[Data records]
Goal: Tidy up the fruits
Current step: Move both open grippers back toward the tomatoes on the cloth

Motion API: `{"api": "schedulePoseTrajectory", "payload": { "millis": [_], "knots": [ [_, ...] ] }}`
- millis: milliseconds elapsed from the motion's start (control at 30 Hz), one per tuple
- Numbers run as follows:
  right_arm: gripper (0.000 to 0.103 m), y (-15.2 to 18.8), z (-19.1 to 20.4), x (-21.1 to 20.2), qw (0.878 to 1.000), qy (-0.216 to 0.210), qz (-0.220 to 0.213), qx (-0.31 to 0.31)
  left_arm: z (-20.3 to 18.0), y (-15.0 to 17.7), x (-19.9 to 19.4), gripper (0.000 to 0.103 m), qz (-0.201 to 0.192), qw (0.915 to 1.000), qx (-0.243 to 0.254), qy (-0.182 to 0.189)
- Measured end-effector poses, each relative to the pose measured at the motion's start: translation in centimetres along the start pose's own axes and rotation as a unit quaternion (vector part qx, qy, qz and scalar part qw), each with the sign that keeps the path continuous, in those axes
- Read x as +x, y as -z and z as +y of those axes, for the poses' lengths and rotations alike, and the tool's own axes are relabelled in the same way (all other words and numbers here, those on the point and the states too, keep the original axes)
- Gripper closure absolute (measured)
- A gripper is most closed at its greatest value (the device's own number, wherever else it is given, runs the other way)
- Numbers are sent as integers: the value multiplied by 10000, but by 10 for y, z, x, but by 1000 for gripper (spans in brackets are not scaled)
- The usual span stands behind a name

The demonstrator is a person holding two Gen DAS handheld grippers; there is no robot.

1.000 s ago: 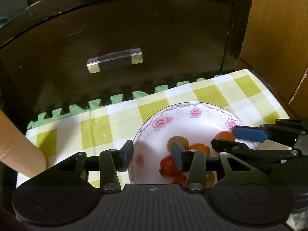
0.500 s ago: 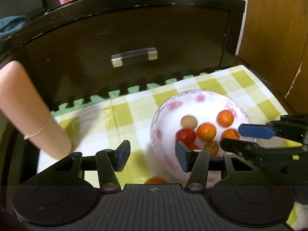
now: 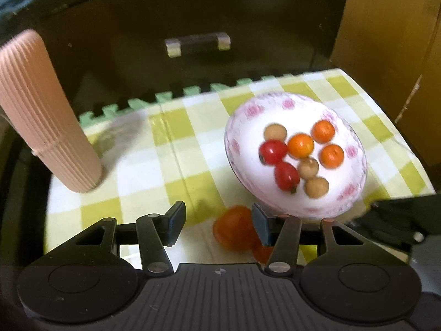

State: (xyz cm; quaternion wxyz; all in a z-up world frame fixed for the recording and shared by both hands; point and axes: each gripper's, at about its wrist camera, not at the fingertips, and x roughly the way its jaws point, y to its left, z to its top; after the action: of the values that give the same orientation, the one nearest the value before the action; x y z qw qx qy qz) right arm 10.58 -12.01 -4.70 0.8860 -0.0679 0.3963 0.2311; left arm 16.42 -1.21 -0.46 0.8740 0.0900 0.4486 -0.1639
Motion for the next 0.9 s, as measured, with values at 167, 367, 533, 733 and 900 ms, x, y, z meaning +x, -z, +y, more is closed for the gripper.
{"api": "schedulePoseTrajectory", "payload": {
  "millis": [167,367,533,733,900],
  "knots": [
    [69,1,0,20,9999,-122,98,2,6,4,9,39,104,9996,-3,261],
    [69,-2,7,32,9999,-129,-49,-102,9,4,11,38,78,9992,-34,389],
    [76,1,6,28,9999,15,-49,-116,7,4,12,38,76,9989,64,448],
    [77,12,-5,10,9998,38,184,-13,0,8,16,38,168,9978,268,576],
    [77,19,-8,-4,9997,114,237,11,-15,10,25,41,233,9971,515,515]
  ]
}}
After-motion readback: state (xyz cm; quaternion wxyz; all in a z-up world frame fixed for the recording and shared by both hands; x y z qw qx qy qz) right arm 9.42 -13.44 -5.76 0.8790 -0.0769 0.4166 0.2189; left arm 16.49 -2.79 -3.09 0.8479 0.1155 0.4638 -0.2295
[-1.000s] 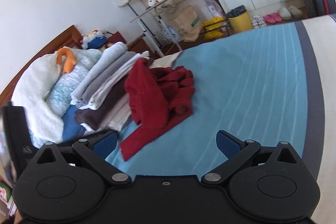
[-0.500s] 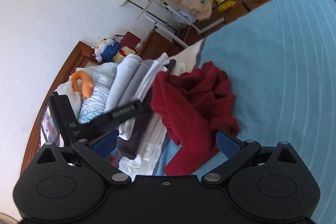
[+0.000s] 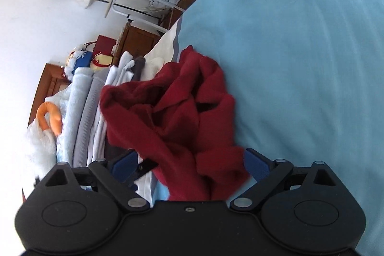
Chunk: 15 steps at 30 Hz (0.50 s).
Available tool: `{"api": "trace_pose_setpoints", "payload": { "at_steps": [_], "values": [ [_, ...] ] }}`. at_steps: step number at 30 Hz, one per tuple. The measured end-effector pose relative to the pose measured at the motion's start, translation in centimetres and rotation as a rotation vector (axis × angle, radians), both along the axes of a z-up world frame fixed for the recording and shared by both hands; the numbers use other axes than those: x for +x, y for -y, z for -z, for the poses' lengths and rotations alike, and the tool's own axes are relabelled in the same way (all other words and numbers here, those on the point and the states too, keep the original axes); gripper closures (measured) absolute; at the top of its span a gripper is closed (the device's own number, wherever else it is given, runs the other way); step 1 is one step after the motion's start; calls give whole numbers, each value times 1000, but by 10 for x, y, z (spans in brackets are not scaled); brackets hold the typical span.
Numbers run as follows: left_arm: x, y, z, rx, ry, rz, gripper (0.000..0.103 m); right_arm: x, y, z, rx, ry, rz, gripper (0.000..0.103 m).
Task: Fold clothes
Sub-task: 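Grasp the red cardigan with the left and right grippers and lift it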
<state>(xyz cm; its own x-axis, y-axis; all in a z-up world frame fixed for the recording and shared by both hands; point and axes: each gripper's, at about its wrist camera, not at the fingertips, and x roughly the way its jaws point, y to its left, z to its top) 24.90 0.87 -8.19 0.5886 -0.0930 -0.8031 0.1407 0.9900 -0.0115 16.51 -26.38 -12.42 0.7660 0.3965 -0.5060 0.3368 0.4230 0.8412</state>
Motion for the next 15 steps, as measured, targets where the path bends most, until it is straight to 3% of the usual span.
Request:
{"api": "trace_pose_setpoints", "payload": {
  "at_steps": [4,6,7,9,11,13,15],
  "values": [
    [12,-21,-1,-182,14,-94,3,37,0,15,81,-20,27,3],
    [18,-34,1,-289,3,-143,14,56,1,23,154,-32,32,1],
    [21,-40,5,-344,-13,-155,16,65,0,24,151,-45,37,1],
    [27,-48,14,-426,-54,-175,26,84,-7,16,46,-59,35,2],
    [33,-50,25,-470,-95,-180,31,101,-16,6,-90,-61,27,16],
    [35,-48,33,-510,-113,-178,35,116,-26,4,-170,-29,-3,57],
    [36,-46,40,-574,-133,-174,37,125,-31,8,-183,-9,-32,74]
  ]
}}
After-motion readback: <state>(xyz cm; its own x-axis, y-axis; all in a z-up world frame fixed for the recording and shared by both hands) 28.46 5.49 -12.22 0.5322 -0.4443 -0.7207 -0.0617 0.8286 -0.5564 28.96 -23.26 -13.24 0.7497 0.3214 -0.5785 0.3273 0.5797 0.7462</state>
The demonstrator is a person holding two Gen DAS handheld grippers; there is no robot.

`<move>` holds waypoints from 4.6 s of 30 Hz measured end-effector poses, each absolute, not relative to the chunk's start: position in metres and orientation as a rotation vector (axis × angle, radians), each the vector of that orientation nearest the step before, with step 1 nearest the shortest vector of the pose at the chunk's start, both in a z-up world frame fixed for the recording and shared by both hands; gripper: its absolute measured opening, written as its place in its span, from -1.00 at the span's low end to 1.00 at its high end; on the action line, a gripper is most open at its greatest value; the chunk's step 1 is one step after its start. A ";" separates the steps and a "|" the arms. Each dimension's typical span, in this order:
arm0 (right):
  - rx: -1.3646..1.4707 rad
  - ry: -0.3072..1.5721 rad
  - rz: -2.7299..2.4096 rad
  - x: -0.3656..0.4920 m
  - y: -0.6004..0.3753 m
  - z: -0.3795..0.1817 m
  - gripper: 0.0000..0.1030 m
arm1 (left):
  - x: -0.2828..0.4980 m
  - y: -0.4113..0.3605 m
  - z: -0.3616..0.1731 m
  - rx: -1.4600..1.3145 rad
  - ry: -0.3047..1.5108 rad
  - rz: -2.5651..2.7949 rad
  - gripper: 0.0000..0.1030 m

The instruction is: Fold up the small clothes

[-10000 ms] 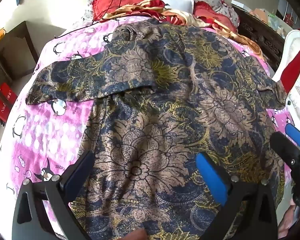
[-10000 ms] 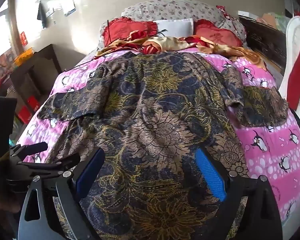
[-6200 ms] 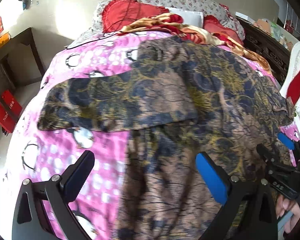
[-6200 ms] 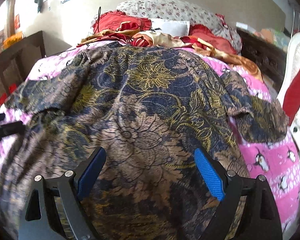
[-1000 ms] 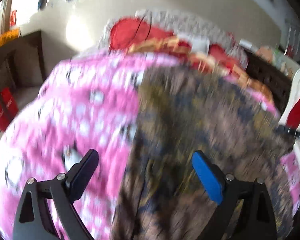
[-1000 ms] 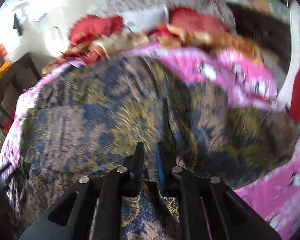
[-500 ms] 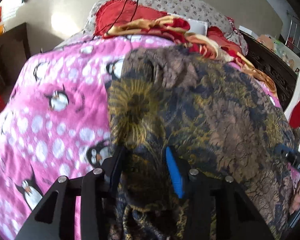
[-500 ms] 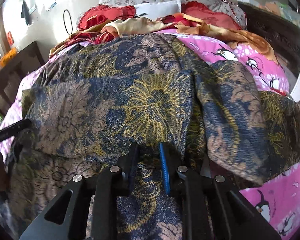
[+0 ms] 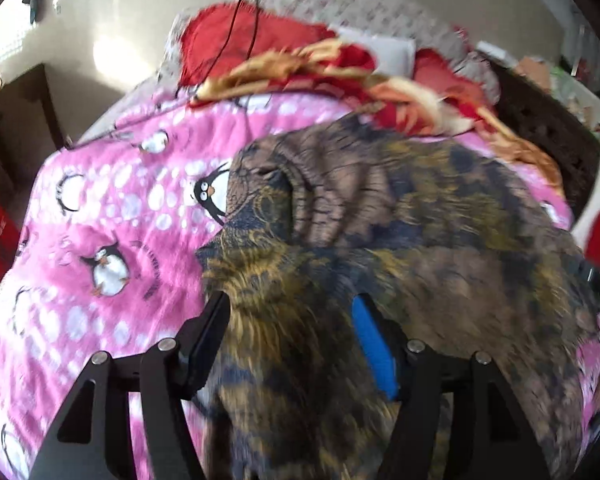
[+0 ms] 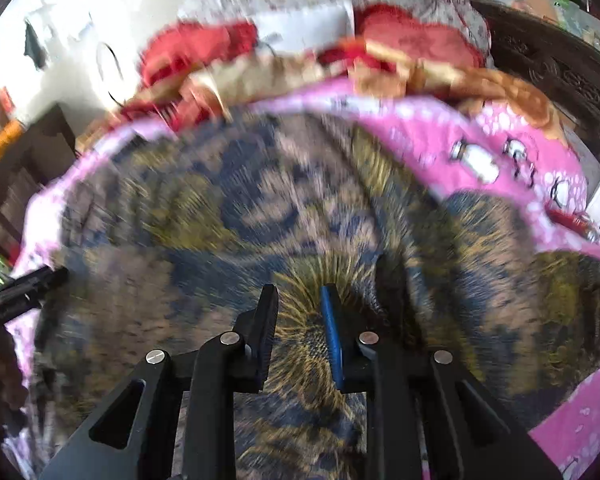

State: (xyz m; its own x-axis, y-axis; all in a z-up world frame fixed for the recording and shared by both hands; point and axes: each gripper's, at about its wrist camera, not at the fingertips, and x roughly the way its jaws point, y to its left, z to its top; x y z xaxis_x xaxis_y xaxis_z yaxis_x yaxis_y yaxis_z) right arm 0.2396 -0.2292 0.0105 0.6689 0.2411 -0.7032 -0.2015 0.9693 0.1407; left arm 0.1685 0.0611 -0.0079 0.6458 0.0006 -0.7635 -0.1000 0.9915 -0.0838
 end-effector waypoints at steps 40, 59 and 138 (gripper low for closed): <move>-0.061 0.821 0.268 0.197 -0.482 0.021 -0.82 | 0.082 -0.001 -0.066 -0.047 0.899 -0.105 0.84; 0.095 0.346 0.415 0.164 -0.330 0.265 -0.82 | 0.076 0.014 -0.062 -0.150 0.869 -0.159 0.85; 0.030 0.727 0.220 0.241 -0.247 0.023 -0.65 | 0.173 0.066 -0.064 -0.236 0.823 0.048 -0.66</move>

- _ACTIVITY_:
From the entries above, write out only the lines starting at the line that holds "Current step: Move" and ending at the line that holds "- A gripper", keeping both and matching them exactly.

- _RESPONSE TO THE EXERCISE_:
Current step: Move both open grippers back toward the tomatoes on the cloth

Motion API: `{"api": "schedulePoseTrajectory", "payload": { "millis": [_], "knots": [ [_, ...] ] }}`
- millis: milliseconds elapsed from the motion's start (control at 30 Hz), one per tuple
- Numbers run as follows:
  right_arm: gripper (0.000 to 0.103 m), y (-15.2 to 18.8), z (-19.1 to 20.4), x (-21.1 to 20.2), qw (0.878 to 1.000), qy (-0.216 to 0.210), qz (-0.220 to 0.213), qx (-0.31 to 0.31)
  left_arm: z (-20.3 to 18.0), y (-15.0 to 17.7), x (-19.9 to 19.4), gripper (0.000 to 0.103 m), qz (-0.201 to 0.192), qw (0.915 to 1.000), qx (-0.243 to 0.254), qy (-0.182 to 0.189)
- Measured end-effector poses, each relative to the pose measured at the motion's start: translation in centimetres along the start pose's own axes and rotation as a unit quaternion (vector part qx, qy, qz and scalar part qw), each with the sign that keeps the path continuous, in those axes
- Read x as +x, y as -z and z as +y of those axes, for the poses' lengths and rotations alike, and the tool's own axes are relabelled in the same way (all other words and numbers here, those on the point and the states too, keep the original axes)
- Gripper closure absolute (measured)
- A gripper is most closed at its greatest value (the device's own number, wherever else it is given, runs the other way)

Above is the complete output.